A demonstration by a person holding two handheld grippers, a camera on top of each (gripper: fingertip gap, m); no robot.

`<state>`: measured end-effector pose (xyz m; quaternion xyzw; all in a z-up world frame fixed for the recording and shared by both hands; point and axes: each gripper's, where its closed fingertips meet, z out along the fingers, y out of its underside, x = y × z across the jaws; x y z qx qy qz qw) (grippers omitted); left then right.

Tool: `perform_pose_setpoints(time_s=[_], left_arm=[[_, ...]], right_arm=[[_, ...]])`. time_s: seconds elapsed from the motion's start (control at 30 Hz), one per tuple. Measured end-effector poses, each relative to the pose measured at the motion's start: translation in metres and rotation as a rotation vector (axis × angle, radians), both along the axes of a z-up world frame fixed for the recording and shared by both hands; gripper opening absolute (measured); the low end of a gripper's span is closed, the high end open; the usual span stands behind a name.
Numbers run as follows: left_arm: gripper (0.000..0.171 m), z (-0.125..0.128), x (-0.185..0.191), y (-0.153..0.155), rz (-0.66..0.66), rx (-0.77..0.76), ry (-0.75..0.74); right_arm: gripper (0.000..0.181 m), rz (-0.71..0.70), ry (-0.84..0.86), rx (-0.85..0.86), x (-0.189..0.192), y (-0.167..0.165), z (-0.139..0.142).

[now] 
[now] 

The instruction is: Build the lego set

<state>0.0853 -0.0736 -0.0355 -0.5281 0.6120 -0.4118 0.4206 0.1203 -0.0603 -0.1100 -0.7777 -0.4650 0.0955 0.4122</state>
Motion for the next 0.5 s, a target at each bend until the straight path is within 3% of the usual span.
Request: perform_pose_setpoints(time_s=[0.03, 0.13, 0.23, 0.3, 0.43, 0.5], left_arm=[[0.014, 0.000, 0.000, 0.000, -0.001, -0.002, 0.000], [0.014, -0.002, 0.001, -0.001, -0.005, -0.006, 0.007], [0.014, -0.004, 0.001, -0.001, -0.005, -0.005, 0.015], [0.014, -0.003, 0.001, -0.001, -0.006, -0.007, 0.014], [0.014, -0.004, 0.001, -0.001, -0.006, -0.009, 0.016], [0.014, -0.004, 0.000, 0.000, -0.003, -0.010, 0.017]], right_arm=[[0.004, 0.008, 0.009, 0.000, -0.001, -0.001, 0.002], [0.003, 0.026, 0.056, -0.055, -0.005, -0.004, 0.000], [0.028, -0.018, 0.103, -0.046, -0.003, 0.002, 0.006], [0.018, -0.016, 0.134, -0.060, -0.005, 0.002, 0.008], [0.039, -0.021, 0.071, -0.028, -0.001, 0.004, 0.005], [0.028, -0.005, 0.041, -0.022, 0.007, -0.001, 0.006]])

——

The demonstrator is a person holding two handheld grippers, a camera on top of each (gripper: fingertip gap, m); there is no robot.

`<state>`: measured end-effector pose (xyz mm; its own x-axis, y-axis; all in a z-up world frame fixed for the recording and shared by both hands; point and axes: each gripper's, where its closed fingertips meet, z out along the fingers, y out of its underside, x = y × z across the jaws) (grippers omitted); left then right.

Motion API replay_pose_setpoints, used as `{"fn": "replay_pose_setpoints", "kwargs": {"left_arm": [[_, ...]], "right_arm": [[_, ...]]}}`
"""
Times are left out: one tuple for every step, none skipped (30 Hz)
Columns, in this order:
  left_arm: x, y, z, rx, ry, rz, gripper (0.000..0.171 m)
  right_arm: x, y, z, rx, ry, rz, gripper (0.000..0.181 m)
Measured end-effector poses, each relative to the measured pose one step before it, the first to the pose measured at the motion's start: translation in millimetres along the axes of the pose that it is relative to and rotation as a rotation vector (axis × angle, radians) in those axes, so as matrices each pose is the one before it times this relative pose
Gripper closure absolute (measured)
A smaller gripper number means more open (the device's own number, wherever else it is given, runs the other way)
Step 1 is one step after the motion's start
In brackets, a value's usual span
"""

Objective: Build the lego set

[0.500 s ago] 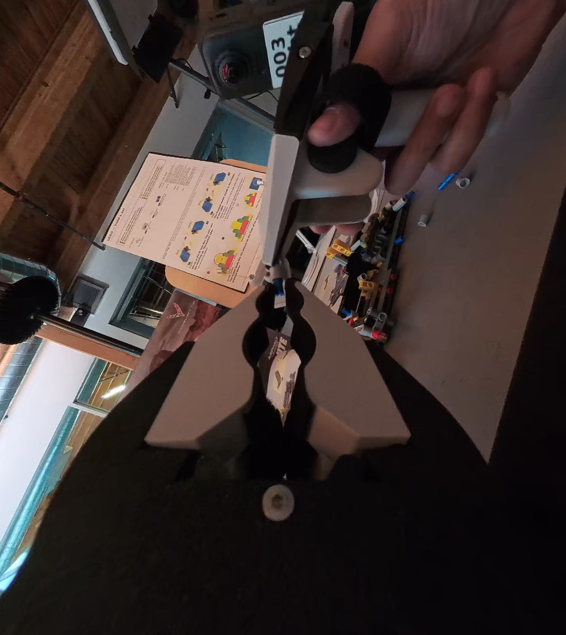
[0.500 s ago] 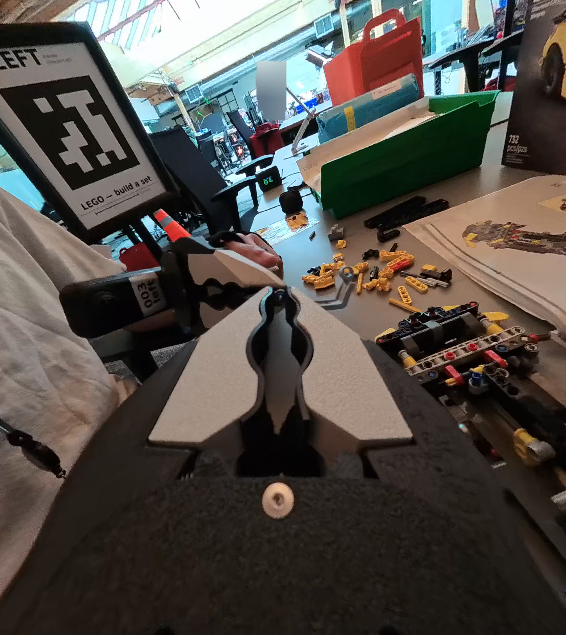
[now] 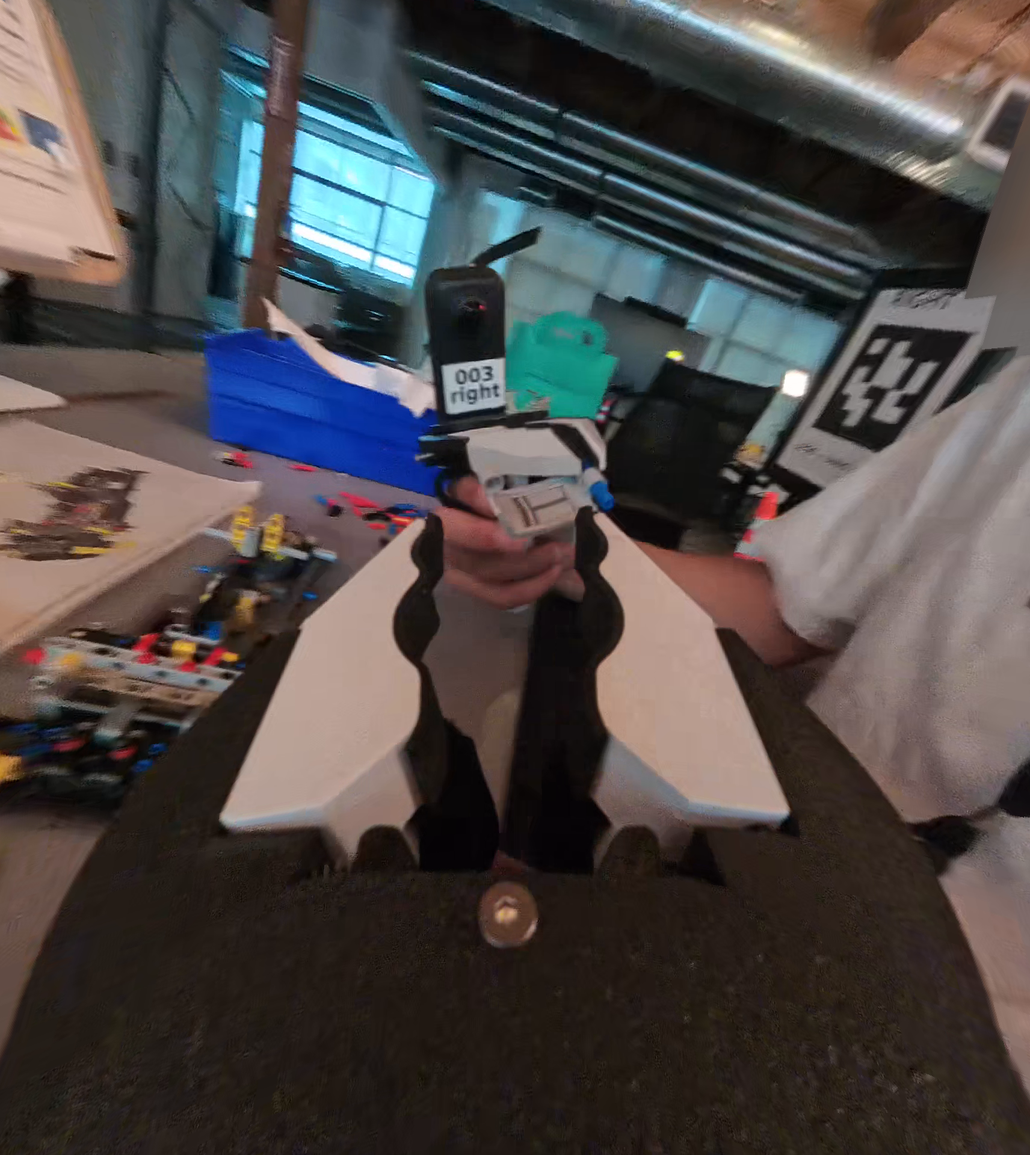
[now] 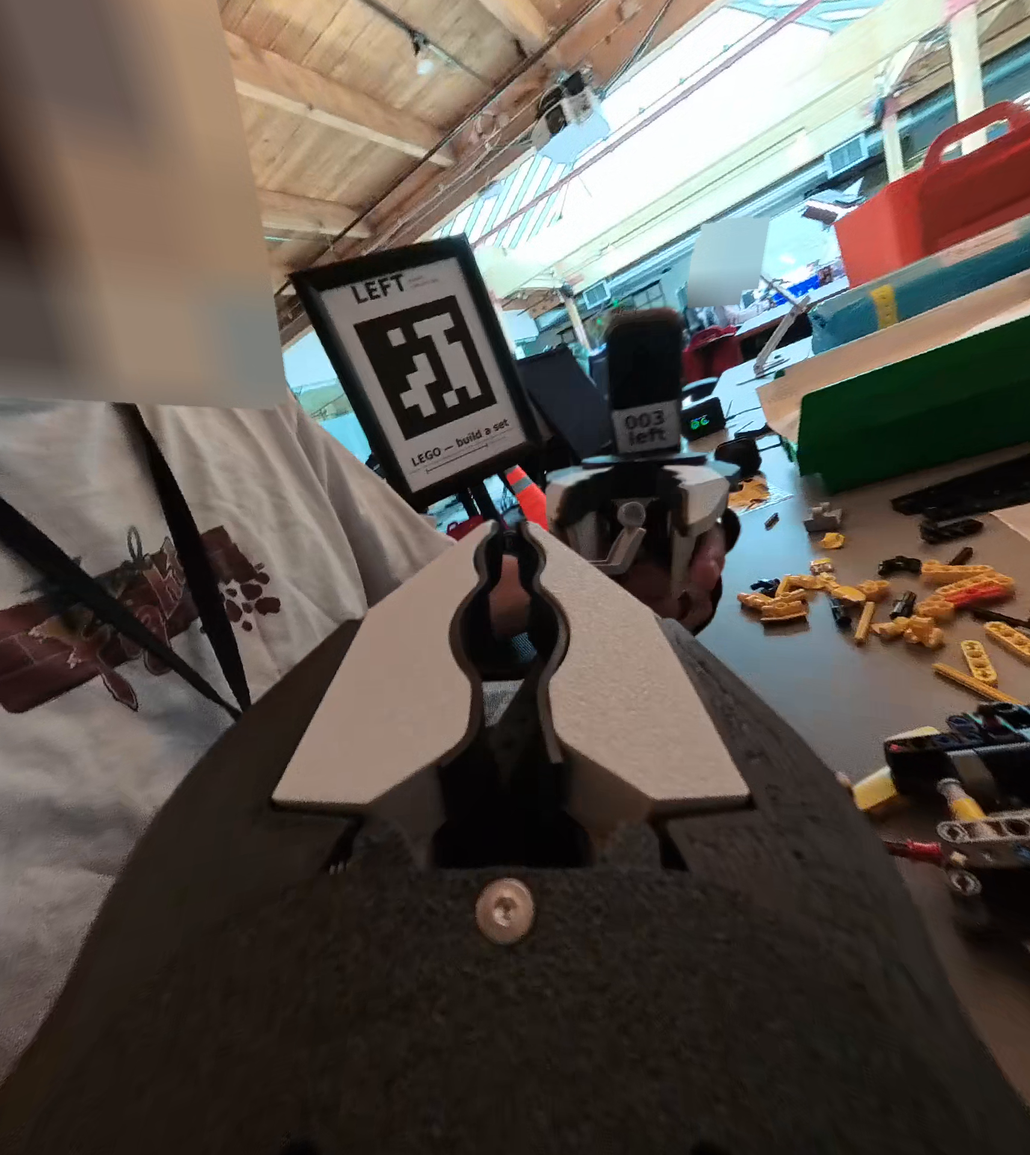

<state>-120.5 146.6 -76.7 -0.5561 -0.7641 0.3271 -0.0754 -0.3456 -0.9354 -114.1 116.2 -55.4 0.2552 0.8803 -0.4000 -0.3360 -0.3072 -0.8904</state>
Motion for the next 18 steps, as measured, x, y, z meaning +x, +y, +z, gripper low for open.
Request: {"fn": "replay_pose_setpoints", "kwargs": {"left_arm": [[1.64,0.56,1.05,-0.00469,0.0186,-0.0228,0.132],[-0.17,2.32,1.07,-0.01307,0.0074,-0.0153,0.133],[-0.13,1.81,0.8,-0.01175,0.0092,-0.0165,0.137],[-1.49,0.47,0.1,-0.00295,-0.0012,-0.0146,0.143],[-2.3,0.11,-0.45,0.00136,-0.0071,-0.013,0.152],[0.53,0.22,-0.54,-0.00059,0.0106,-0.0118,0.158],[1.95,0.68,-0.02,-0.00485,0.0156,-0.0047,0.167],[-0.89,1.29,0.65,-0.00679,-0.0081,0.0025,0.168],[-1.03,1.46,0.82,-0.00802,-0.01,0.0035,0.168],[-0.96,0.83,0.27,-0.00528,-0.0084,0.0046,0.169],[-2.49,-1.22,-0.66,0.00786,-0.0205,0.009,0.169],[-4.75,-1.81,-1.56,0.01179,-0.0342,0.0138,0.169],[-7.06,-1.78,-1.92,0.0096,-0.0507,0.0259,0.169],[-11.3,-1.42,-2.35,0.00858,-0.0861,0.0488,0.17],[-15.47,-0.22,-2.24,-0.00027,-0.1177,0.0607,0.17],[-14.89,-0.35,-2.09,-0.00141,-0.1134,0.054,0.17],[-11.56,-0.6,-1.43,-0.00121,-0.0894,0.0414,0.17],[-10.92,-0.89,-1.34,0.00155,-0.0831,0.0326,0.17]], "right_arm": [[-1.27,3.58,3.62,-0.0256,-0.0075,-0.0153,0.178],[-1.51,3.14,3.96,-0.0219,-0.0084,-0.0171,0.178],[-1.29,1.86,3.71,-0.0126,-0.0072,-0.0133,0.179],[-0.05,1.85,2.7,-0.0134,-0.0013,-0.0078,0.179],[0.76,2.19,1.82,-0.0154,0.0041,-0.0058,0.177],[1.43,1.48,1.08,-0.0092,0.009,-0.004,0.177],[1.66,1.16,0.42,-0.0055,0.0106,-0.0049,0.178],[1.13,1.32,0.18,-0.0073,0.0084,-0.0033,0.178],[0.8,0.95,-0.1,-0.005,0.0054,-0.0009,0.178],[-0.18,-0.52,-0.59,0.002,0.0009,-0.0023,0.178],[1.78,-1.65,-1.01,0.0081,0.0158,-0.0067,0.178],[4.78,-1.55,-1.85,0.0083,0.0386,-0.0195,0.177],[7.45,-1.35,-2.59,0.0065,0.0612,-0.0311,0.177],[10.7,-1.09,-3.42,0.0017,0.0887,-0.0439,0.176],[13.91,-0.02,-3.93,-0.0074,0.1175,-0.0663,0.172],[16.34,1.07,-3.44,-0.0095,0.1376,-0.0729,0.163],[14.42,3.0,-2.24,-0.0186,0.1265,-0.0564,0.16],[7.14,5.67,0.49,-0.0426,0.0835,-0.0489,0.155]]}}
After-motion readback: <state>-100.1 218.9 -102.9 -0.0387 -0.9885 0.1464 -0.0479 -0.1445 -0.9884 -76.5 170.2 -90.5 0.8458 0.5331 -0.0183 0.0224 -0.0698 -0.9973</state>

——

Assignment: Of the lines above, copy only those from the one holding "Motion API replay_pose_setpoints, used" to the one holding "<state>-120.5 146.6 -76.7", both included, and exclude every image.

Worked solution:
Motion API replay_pose_setpoints, used as `{"fn": "replay_pose_setpoints", "kwargs": {"left_arm": [[_, ...]], "right_arm": [[_, ...]]}}`
"""
Times are left out: one tuple for every step, none skipped (30 Hz)
Columns, in this order:
  left_arm: x, y, z, rx, ry, rz, gripper (0.000..0.171 m)
  right_arm: x, y, z, rx, ry, rz, gripper (0.000..0.181 m)
Measured end-effector poses, each relative to the measured pose one step before it, the first to the pose measured at the motion's start: translation in millimetres along the axes of the pose that it is relative to and rotation as a rotation vector (axis × angle, radians) in those axes, so as matrices each pose is the one before it times this relative pose
Gripper closure absolute (measured)
A smaller gripper number means more open (the device's own number, wherever else it is given, runs the other way)
Step 1 is one step after the motion's start
In brackets, a value's usual span
"""

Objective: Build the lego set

[0.500 s ago] 
[0.500 s ago] 
[now] 
[now] 

<state>-120.5 146.6 -76.7 -0.5561 -0.7641 0.3271 -0.0754 -0.3456 -0.9354 -114.1 116.2 -55.4 0.2552 0.8803 -0.4000 -0.3360 -0.3072 -0.8904</state>

With that, the exercise is done.